Some subfamilies of CYP genes have been shown to influence both grain size and number [47,48]. In a recent report, GmCYP78A72 was over-expressed in soybeans and proved that it could increase pod size, which is an extremely desirable trait for enhancing productivity [49]. In addition, other studies have shown that TaCYP78A participates in the auxin synthesis pathway and promotes auxin accumulation and cell wall remodeling through the transcriptome and hormone metabolome analyses [50]. These studies suggest that members of the CYP78A subfamily that encode cytochrome P450 generate growth signals that enhance plant fruit and seed (grain) development. Although the CYP subfamily is conserved in angiosperms, the contribution to the physiological function of the CYP72A subfamily is largely unknown. Recently, Gunupuru et al. identified that TaCYP72A had a positive effect on grain number in wheat [51]. In rice, the CYP724B1 could control grain size by affecting the expression level of BR-related genes [52,53]. Therefore, CYP72A also plays a positive regulatory role for grain weight. In this study, we identified a candidate gene related to the seed yield of vegetable soybean, Glyma.09G102200, which encodes CYP72A154 and belongs to the CYP72A subfamily. The expression level of Glyma.09G102200 showed significant differences between the V030 and V071 vegetable soybean at the R5, R6, and R7 stages (the fresh pod weight of V030 was lower than that of the V071 accession). It is suggested that CYP72A154 may be a candidate gene to improve vegetable soybean seed weight.
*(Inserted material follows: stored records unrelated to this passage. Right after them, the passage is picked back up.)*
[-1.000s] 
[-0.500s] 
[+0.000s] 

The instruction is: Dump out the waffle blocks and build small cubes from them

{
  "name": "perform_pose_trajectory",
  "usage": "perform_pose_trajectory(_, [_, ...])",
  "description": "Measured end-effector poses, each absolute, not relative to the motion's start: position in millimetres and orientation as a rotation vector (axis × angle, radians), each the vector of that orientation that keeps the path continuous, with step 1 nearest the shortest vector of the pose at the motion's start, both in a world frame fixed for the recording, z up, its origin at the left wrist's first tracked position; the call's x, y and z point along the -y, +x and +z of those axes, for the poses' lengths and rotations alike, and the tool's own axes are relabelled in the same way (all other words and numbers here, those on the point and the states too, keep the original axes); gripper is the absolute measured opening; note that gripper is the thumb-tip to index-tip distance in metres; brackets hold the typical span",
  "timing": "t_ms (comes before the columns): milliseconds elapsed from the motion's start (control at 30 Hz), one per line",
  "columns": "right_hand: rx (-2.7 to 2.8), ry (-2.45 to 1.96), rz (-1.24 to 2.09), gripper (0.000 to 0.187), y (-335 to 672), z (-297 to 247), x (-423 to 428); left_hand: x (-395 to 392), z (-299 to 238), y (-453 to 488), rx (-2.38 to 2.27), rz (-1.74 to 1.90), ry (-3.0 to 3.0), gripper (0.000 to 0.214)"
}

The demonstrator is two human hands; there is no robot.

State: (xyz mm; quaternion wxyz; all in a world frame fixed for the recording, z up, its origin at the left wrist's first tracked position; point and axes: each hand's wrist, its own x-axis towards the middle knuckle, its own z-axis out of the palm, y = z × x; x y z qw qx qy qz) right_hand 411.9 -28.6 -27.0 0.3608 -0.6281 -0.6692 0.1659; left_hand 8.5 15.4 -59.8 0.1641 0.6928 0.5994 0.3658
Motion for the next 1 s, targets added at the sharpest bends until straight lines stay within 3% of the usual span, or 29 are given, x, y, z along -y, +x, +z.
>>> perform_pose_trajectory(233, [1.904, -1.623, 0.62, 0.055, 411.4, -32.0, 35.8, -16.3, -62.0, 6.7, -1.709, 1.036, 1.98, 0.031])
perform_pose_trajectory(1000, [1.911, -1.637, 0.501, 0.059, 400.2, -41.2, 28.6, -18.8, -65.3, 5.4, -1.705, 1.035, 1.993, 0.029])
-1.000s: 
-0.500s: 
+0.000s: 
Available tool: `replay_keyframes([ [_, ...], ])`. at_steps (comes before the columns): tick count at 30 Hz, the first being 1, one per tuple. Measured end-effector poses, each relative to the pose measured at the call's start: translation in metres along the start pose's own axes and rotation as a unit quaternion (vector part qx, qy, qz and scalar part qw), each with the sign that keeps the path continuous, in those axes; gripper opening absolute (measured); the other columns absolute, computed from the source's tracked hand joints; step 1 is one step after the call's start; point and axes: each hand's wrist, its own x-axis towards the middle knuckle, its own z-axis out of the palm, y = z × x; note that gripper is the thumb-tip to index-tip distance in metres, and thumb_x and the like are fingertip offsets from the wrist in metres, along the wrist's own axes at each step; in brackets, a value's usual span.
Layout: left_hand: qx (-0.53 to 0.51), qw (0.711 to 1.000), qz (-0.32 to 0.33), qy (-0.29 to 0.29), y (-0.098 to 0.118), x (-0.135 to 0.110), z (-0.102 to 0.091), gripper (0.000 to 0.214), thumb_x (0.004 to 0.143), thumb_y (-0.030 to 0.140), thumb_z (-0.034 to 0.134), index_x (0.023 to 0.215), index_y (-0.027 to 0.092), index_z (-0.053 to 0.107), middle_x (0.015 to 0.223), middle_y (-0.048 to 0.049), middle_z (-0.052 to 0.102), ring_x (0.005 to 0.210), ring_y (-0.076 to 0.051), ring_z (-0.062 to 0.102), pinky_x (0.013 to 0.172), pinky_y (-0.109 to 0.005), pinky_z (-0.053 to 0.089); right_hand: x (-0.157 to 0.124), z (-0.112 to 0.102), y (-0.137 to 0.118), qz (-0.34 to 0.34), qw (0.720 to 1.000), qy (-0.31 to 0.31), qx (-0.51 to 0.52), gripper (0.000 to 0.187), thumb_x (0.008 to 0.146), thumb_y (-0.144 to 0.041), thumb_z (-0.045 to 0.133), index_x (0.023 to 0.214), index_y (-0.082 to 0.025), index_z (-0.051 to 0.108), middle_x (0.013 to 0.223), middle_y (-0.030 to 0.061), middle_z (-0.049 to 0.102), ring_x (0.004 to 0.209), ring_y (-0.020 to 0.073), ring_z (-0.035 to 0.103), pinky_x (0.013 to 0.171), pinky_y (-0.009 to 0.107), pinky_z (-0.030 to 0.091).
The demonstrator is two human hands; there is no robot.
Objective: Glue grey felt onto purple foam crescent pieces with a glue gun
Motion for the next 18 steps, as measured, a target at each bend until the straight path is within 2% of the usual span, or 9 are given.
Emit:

Therefore, Glyma.09g102300 and Glyma.09g102200 were predicted to be the potential candidate genes for regulating vegetable soybean pod weight. These results indicate that SNP–GWAS is a simple, effective, and robust technique for identifying candidate genes associated with complex yield-related traits in vegetable soybean.

4. Method

4.1. Plant Material and Field Experiments

The vegetable soybean in this study consisted of 188 different genotypes, including 115 and 58 genotypes originating from South and North China, and 14 genotypes from North America, India, Brazil, and Thailand. Of the 188 accessions, 44 were landraces and 144 were improved cultivars (Table S1). Field trials were conducted at Yazhou Bay Area (109.174313E, 18.352212N) in Hainan Province, China, in December of 2021 and 2022, respectively. A single-row plot randomized complete block design was used with three independent repeated planting experiments, respectively. As previously described, the soybean germplasm planting follows normal agronomic practices with some modifications [54]. A total of 60 vegetable soybean seeds were sown in three rows, 3 m in length, and spaced 0.5 m apart. Five randomly chosen plants from each row were recorded for phenotypic data at the R6 growth stage. Plant height was measured from above the surface of the soil to the tip of the main stem. Likewise, pod numbers were counted for every plant. The fresh pod weight was calculated with all the pods from every vegetable soybean. In addition, 10 pods were randomly selected from each plant to measure pod length, pod width, and pod thickness.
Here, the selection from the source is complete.